### WHAT NEEDS TO BE DONE
Word for word, please copy the listing below, with its pictures left out.

### COLLECTED MATERIAL
== == ==
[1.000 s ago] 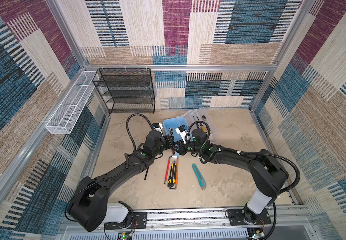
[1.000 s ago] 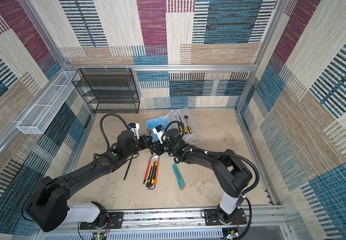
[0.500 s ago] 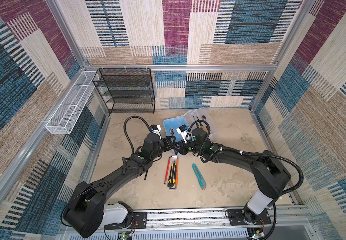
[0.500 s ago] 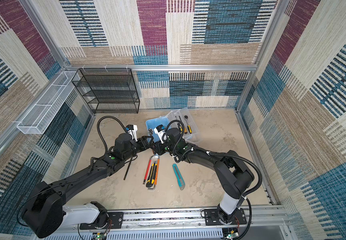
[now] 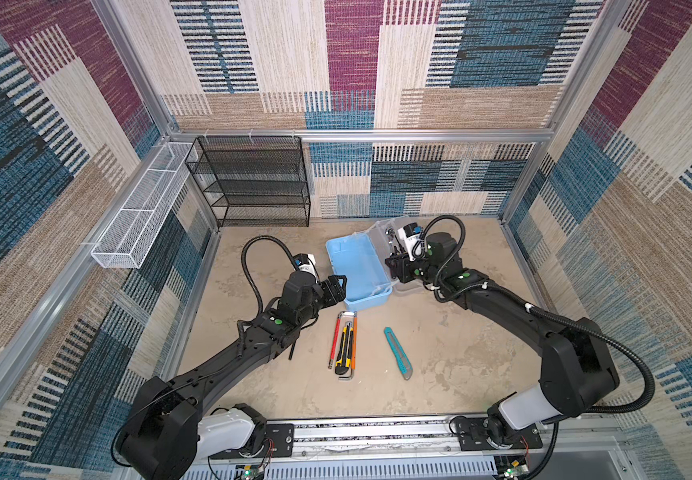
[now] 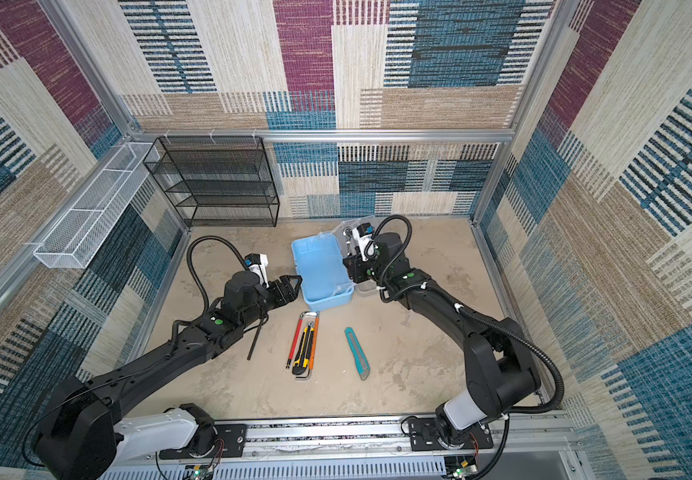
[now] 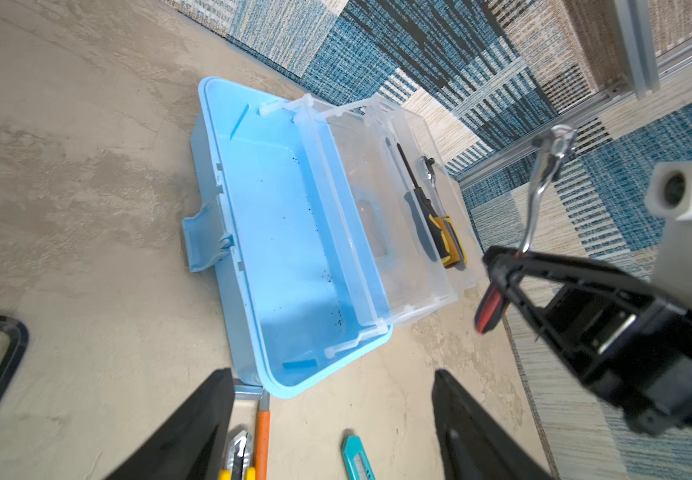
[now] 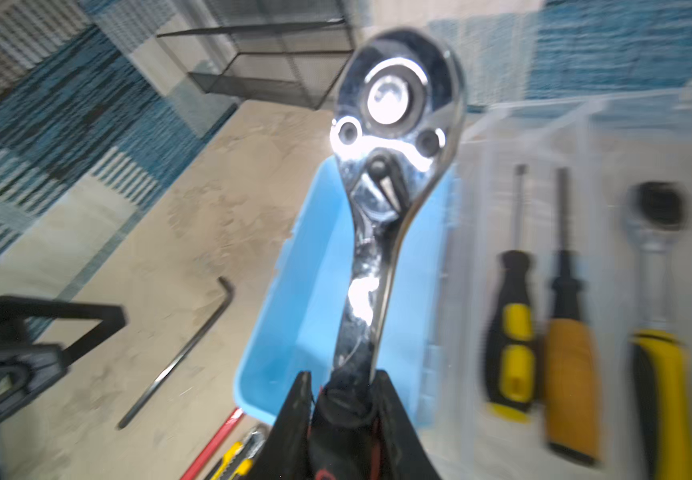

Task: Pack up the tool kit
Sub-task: 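Place the red-handled ratchet in the tray with the right gripper while left gripper withdraws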

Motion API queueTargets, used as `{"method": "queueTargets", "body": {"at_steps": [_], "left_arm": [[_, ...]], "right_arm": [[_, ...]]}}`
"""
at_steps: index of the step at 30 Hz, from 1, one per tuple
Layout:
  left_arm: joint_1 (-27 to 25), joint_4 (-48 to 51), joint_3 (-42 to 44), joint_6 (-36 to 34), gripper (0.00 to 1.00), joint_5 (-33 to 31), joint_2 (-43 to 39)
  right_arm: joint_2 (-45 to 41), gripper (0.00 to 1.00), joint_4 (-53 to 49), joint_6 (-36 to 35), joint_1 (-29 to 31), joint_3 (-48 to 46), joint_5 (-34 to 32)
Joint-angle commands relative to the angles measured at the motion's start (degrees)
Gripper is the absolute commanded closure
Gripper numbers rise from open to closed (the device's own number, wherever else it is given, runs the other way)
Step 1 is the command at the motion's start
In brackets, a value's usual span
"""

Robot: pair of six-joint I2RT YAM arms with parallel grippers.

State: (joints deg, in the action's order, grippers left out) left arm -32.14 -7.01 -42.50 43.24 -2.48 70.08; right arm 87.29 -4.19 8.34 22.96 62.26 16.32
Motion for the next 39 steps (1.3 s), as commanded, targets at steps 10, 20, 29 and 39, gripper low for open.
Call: {"method": "queueTargets", "body": {"at_steps": [10,20,29,39], "left_arm": [[0.06,4.18,0.29,-1.81,0.22,-0.53,0.65],[0.12,5.07,1.59,-2.20,0.22,-1.81,-0.39],[0.16,5.07,2.76,-2.16,0.22,-2.34,-1.19],[0.15,5.12,3.25,-2.12,0.22,-2.61,-1.64]], "right_arm": [[5.50,0.94,-10.49,-15.94,-7.16,8.42,-10.91],[11.16,0.93,-11.53,-18.14,-8.29,13.28,-12.60],[14.85,0.88,-12.44,-18.34,-8.88,15.87,-12.82],[15.72,0.77,-13.05,-17.26,-8.90,17.01,-13.27]]}}
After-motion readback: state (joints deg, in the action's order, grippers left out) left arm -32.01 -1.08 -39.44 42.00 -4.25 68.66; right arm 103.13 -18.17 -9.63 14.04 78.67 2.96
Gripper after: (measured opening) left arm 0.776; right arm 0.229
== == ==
### ANSWER BOX
[1.000 s ago] 
[1.000 s ago] 
[0.500 s ago] 
[0.500 s ago] 
[now] 
[now] 
[now] 
[now] 

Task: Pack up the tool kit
Sub-task: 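Place the red-handled ratchet in the tray with the right gripper while left gripper withdraws
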
Motion API queueTargets, used as `{"method": "queueTargets", "body": {"at_steps": [_], "left_arm": [[_, ...]], "right_arm": [[_, ...]]}}`
"""
at_steps: index of the step at 30 Hz, from 1, one per tuple
Layout:
  left_arm: joint_1 (-27 to 25), joint_4 (-48 to 51), joint_3 (-42 to 44), joint_6 (-36 to 34), gripper (0.00 to 1.00), joint_5 (-33 to 31), joint_2 (-43 to 39)
  right_arm: joint_2 (-45 to 41), gripper (0.00 to 1.00), joint_4 (-53 to 49), joint_6 (-36 to 35), joint_1 (-29 to 31), joint_3 (-48 to 46), joint_5 (-34 to 32)
Joint-angle commands relative to the angles measured at the motion's start (degrees)
Gripper is the absolute commanded closure
Gripper numbers rise from open to closed (the device's own number, wherever else it is given, runs the other way)
Step 1 is the command at the motion's start
In brackets, a value's usual span
"""

Robot: pair of six-joint I2RT YAM arms with parallel grippers.

State: (joints deg, in the action's order, grippers left out) left arm -32.14 -7.01 -42.50 43.24 -2.48 70.08; right arm 87.29 -4.19 8.34 22.96 62.26 16.32
Motion for the next 39 steps (1.3 s), as commanded, targets at steps 10, 20, 29 and 39, gripper low for open.
Call: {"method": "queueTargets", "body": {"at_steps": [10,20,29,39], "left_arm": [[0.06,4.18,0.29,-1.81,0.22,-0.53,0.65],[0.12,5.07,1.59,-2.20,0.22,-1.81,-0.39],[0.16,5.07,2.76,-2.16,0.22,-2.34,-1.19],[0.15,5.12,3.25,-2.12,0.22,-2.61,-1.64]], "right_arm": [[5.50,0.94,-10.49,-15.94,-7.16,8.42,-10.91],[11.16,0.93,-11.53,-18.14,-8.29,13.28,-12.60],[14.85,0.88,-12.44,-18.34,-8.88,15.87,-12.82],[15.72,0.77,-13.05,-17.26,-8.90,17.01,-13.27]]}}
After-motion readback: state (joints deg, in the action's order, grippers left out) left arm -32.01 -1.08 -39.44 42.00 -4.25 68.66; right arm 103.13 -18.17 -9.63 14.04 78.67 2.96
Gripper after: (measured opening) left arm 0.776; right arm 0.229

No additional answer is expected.